Fort bien, mais d’après les chiffres de la CNAMTS, au niveau national, de 2009 à 2012 (en 4 ans) dans le secteur de la fabrication, du façonnage et de la transformation du verre creux (comme à Givors), ont été reconnus un cancer au tableau n° 20 (arsenic), quatre maladies professionnelles indemnisées au tableau n° 25 (silice) , vingt cancers bronchopulmonaires indemnisés au tableau n° 30 bis (amiante), trois affections reconnues au titre de l’alinéa 4 (hors tableaux). Le verre creux mécanique comptait, en 2010, 5.518 cadres et employés, 8.622 ouvriers, soit au total 14 140 salariés. A peu près sur la même période, les verriers de Givors obtenaient pas leur lutte la reconnaissance de 14 maladies professionnelles pour une entreprise qui comptait 317 salariés à sa fermeture en 2003. Pour cette entreprise étaient reconnus une leucémie pour une exposition au benzène (tableau n° 4), un cancer cutané suite à l’exposition à l’arsenic (tableau n° 20), une silicose pulmonaire pour une exposition à la silice (tableau n° 25), une dermatose pour une exposition aux huiles minérales (tableau n° 36), huit cancers broncho-pulmonaires (tableau n° 30 bis) ou plaques pleurales (tableau n° 30) suite à une exposition à l’amiante, deux cancers des voies aéro-digestives supérieures consécutifs à une polyexposition à l’amiante, aux hydrocarbures et solvants.

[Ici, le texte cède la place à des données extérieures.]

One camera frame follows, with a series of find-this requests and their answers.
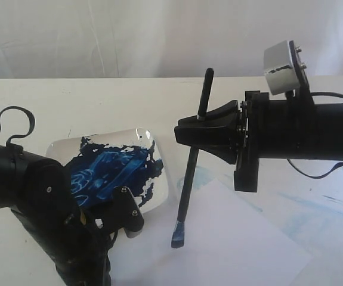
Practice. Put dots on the white plate with blue paint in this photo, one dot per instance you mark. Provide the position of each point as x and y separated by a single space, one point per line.
100 163

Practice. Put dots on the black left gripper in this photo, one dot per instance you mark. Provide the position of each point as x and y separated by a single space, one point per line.
78 250

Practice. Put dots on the black paintbrush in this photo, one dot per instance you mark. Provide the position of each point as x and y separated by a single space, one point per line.
178 235

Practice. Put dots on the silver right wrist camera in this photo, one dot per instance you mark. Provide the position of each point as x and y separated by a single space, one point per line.
279 68

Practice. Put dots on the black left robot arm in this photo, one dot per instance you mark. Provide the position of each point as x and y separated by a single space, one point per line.
37 191

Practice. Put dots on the white paper sheet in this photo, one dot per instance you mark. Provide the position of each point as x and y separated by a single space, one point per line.
227 242

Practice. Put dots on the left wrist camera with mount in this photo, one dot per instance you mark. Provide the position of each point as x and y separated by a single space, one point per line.
121 212

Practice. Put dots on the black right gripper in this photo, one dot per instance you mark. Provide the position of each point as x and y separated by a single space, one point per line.
269 129

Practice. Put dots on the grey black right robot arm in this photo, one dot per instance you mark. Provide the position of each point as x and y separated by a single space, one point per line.
326 143

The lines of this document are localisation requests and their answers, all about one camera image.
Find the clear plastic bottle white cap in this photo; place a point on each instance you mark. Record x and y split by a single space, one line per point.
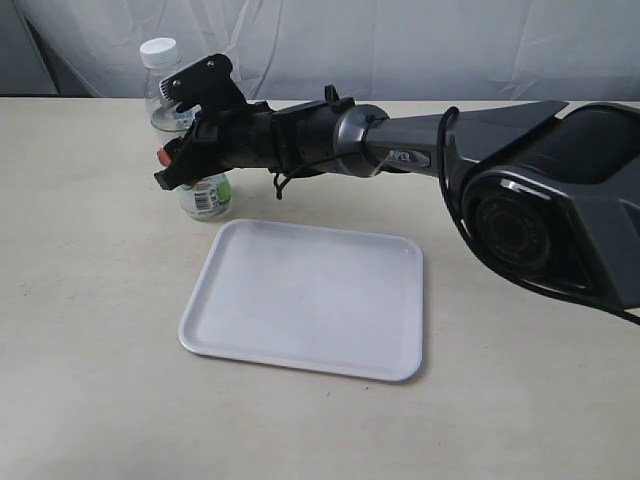
210 198

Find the white rectangular plastic tray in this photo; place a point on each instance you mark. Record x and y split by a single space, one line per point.
311 298

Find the white wrinkled backdrop cloth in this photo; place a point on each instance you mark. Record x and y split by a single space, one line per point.
372 50

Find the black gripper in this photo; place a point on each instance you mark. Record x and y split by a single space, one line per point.
231 133

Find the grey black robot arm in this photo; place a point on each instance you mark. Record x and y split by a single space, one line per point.
544 195

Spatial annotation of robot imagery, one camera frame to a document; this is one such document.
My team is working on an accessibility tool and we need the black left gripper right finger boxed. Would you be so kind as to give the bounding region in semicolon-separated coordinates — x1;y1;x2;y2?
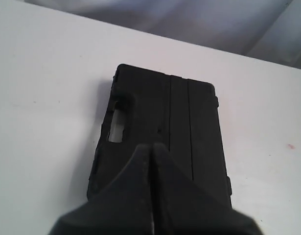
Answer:
152;143;262;235

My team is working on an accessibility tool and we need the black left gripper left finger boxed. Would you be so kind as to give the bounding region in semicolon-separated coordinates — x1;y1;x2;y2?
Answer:
49;144;153;235

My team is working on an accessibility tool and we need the black plastic tool case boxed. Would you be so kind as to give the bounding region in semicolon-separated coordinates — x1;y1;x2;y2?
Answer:
87;64;232;206

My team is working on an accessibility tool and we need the white backdrop curtain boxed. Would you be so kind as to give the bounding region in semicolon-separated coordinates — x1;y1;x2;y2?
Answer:
34;0;301;65

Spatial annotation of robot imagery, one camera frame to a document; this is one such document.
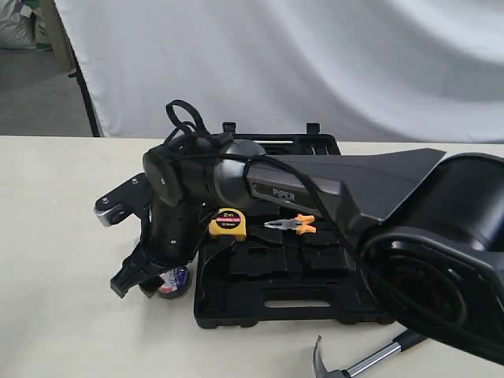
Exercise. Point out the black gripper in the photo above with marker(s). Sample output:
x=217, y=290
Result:
x=169, y=240

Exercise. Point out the black electrical tape roll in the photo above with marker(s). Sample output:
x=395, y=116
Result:
x=175, y=283

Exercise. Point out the black plastic tool case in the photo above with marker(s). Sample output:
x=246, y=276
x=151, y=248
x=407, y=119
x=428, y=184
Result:
x=275, y=275

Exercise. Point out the claw hammer black grip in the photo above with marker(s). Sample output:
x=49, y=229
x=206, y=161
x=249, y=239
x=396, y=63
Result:
x=399, y=344

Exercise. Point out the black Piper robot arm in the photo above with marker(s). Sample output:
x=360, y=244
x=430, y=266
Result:
x=424, y=228

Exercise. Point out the yellow tape measure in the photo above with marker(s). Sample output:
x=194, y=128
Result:
x=228, y=222

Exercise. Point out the black backdrop stand pole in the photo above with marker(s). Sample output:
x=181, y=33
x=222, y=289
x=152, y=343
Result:
x=75, y=72

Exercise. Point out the white sack in background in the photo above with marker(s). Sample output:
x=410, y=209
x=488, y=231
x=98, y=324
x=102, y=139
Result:
x=16, y=26

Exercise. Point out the white backdrop cloth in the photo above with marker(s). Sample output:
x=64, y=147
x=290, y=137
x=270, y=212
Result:
x=364, y=70

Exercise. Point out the wrist camera with black bracket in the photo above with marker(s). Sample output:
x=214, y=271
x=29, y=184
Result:
x=131, y=197

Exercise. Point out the orange handled pliers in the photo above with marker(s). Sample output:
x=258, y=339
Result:
x=300, y=224

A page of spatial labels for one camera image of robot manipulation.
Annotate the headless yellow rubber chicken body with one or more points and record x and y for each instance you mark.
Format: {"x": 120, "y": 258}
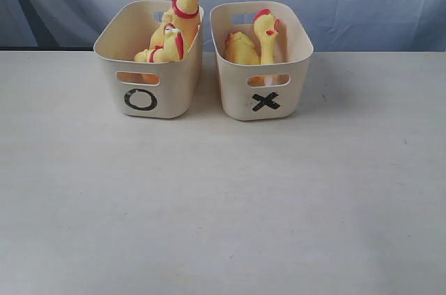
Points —
{"x": 240, "y": 49}

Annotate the large front yellow rubber chicken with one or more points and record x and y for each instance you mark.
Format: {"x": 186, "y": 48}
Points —
{"x": 174, "y": 48}

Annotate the yellow chicken head with tube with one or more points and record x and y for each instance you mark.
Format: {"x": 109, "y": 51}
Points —
{"x": 266, "y": 29}

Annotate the cream bin marked X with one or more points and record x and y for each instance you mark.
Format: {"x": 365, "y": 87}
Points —
{"x": 255, "y": 92}

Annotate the cream bin marked O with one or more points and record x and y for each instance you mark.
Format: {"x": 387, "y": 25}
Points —
{"x": 154, "y": 90}

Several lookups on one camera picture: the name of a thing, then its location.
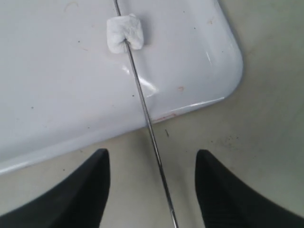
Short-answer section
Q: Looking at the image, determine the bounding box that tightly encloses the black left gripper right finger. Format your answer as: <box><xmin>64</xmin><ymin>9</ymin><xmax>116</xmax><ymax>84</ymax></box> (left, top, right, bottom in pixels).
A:
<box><xmin>195</xmin><ymin>150</ymin><xmax>304</xmax><ymax>228</ymax></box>

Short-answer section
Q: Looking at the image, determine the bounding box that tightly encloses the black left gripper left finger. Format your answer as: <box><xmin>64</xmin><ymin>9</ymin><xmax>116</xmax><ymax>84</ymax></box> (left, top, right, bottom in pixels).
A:
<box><xmin>0</xmin><ymin>149</ymin><xmax>111</xmax><ymax>228</ymax></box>

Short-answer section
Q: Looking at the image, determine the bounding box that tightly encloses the white marshmallow piece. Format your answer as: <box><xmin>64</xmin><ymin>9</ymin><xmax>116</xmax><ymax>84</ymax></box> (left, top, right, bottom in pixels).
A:
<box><xmin>106</xmin><ymin>14</ymin><xmax>144</xmax><ymax>54</ymax></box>

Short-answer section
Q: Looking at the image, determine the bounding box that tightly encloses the thin metal skewer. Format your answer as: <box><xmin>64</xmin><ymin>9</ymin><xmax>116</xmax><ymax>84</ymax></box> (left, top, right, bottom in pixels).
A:
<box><xmin>113</xmin><ymin>0</ymin><xmax>180</xmax><ymax>228</ymax></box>

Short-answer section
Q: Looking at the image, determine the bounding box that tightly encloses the white plastic tray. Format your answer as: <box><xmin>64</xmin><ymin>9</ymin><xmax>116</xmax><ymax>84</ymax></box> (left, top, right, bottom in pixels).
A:
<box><xmin>0</xmin><ymin>0</ymin><xmax>243</xmax><ymax>174</ymax></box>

Reconnaissances obtenues de haute lutte car les employeurs se portent en Cour d’appel, voire en Cassation pour se voir blanchir, sans y parvenir cependant. Six condamnations ont été prononcées pour « faute inexcusable », soulignant que les entreprise ne prennent pas les dispositions nécessaires pour préserver la santé de leurs salariés.

La fabrication du verre expose à des substances chimiques variées. La silice cristalline (quartz), composé de base du sable, est utilisée pour l’élaboration du verre. Au niveau européen, les travaux exposant aux poussières fines de silice cristalline sont inscrits dans la liste des procédés cancérogènes. Certains colorants présentent également des risques pour la santé des salariés (oxydes de cadmium ou de nickel, chromate de potassium, composés du chrome VI). Dans leur communication les industriels du verre qui se veulent transparents oublient cependant l’amiante et les hydrocarbures hautement cancérogènes, comme le soulignent les reconnaissances obtenues.